Il a également affirmé que l'Institut national de la recherche agronomique surveille les variétés non résistantes à la cochenille pour neutraliser ce parasite et l'éradiquer. Cependant, cette opération nécessite des efforts concertés et l'abandon de la plantation de variétés non traitées qui favorisent la propagation de la maladie.
Parallèlement à ces efforts, le Maroc ambitionne à gérer et à lutter contre ce parasite à travers un programme lancé par le ministère de l'Agriculture, de la Pêche maritime, du Développement rural et des Eaux et Forêts.
Les efforts du ministère
La cochenille est apparue pour la première fois au Maroc en 2014 dans la province de Sidi Bennour, avant de se propager à d'autres régions du royaume.

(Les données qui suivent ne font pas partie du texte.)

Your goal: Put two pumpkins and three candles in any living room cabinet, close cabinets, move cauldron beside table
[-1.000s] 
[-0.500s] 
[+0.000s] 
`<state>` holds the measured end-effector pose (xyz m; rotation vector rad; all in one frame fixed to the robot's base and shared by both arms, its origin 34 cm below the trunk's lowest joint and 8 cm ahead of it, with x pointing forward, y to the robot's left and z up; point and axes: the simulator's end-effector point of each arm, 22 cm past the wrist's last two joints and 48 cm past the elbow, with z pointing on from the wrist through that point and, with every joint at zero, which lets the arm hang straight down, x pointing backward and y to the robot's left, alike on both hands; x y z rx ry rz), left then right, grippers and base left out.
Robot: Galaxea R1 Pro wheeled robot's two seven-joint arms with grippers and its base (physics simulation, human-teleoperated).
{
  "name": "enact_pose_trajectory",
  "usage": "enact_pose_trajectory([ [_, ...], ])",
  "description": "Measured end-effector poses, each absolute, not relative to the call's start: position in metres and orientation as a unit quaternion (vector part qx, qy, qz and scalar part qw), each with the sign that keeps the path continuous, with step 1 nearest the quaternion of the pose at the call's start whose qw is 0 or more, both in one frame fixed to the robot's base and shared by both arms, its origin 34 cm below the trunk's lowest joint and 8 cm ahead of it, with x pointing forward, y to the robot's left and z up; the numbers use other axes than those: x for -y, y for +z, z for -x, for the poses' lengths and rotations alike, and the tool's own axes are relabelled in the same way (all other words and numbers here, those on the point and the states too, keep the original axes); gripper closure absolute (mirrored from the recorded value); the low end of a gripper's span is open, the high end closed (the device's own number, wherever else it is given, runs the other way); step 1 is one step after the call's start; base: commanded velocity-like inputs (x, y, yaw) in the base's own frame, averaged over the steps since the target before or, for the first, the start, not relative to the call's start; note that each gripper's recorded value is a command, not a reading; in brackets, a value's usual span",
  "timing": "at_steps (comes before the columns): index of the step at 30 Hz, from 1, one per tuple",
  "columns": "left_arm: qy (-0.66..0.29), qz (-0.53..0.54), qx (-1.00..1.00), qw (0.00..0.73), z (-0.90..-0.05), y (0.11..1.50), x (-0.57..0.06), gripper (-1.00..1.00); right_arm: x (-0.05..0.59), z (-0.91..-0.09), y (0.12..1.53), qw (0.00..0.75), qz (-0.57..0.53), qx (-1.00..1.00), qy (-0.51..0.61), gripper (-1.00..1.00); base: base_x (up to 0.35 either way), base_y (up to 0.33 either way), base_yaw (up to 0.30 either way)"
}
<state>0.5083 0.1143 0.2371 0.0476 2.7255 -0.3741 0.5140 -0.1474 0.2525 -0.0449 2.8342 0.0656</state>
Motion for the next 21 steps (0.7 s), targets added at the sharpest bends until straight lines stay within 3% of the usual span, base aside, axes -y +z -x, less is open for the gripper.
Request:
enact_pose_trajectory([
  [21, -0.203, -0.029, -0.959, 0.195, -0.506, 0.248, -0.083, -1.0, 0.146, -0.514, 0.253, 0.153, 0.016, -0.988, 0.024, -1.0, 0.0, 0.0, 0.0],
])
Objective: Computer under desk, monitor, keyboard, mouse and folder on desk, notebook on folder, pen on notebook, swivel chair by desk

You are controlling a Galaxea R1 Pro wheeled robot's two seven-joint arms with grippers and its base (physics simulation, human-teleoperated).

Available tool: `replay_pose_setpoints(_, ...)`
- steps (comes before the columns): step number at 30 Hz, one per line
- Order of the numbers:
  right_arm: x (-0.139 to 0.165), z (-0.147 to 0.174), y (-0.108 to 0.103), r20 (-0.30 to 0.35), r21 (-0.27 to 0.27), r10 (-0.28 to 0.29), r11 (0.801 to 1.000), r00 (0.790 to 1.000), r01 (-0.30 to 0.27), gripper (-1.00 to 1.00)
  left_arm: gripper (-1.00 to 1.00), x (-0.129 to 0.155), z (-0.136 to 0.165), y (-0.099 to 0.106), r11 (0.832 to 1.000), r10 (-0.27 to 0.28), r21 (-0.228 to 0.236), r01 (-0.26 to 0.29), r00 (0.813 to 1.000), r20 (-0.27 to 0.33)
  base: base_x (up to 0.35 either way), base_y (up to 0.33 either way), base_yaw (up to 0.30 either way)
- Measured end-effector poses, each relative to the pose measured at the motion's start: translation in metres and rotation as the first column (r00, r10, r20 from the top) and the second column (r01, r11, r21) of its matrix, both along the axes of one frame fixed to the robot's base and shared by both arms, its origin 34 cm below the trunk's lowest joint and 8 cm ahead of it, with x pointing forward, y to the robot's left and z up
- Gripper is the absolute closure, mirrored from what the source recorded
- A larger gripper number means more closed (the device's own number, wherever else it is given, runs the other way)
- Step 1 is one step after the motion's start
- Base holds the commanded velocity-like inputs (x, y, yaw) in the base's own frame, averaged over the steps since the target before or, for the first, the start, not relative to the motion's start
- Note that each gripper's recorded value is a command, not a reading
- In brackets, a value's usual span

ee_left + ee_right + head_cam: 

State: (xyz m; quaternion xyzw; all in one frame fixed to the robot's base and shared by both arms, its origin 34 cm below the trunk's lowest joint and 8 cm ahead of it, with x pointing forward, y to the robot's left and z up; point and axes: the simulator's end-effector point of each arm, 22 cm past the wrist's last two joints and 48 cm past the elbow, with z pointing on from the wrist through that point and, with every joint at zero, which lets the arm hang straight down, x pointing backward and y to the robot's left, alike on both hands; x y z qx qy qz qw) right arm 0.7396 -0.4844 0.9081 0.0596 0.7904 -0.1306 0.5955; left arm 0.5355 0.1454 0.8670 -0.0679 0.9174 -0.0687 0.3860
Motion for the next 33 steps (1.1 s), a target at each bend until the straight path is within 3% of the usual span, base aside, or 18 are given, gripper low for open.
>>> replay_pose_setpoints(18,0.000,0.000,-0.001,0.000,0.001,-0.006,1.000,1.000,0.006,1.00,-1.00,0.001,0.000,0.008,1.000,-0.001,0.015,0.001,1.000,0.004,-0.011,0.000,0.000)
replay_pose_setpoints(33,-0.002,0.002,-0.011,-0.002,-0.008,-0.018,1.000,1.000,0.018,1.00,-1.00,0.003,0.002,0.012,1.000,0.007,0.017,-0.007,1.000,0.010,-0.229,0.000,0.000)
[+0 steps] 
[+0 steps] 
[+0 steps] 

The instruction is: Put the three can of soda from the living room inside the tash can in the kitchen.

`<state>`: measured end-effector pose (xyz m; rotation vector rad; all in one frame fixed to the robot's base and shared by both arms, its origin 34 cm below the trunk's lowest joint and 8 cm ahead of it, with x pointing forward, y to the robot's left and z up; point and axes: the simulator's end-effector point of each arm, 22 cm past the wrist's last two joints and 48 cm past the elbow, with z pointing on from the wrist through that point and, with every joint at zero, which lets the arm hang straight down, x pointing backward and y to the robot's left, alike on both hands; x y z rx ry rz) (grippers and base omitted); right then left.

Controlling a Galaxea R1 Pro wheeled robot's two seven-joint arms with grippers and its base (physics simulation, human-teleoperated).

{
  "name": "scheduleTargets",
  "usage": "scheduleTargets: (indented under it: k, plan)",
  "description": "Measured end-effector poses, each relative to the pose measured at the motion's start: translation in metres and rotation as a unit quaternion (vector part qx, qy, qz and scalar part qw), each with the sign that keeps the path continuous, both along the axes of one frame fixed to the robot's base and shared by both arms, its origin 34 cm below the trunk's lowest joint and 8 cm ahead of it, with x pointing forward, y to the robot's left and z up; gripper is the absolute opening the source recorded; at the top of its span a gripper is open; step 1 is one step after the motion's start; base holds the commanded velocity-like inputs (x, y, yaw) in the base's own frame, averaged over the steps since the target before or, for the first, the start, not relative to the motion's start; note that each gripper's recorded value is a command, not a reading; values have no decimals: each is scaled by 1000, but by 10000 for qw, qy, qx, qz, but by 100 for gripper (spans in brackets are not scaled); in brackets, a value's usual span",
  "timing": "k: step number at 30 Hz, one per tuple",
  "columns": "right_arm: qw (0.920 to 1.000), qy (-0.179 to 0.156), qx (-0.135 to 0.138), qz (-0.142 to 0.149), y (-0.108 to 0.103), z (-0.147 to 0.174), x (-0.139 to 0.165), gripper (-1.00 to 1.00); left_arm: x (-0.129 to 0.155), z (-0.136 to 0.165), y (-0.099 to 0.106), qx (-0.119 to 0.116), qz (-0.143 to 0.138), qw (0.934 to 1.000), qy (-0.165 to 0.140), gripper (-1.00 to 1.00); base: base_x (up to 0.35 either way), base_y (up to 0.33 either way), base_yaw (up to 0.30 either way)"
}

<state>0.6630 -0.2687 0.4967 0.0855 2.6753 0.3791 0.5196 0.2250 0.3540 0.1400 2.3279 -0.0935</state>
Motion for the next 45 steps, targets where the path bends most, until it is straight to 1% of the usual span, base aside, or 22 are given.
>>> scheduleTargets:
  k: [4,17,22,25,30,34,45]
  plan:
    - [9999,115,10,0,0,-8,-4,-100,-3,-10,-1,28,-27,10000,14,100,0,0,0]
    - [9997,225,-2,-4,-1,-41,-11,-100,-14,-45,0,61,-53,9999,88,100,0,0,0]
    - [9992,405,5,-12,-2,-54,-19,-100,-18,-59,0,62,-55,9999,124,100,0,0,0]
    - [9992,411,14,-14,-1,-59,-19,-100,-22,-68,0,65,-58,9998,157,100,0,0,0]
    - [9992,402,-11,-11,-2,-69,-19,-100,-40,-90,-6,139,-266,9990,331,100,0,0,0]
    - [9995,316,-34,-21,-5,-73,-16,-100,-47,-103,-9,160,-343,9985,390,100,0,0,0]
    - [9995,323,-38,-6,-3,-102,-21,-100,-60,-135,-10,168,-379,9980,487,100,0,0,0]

Plusieurs facteurs ont favorisé sa propagation rapide, notamment ses caractéristiques biologiques à forte fertilité, ainsi que des facteurs comme le vent et les moyens de transport.
La cochenille se présente sous forme de parasites qui s'attachent aux feuilles de cactus et en absorbent la sève, ce qui cause leur destruction complète. Elle ne représente cependant pas de danger pour les humains et les animaux. Elle s'est également propagée dans la plupart des pays du Maghreb, comme la Tunisie et l'Algérie.
Le ministre de l'Agriculture, de la Pêche maritime, du Développement rural et des Eaux et Forêts, Mohamed Sadiki, avait précédemment révélé, en réponse à une question écrite à la Chambre des représentants, que des essais sur le terrain avaient été réalisés pour tester l'efficacité biologique des pesticides autorisés contre les cochenilles afin de les homologuer conformément aux lois en vigueur. Actuellement, 15 pesticides sont homologués contre ce parasite.
Traitement de plus de 93.000 hectares
Le ministre a confirmé que l'Office national de sécurité sanitaire des produits alimentaires (ONSSA) a pris des mesures d'urgence pour sensibiliser à la cochenille, identifier sa catégorie et mettre en place des mesures préventives pour limiter ses dégâts.
Selon le ministre, le bilan de la lutte contre la cochenille au Maroc comprend le traitement de plus de 93.660 hectares de cactus infestés et l'arrachage et la destruction d'environ 15.590 hectares de cactus gravement infestés.
Il a ajouté que plus de 82.700 litres de pesticides ont été distribués aux agriculteurs sous la supervision des services de protection des végétaux de l'ONSSA, dans le cadre d'un partenariat entre l’Office et les organisations agricoles.
Le ministre a conclu que la lutte efficace contre la cochenille sur le cactus, avec la participation des agriculteurs dans le programme de lutte, a prouvé son efficacité sur le terrain et a contribué à la réhabilitation du cactus, sous la supervision de l'ONSSA et en coordination avec les autres partenaires.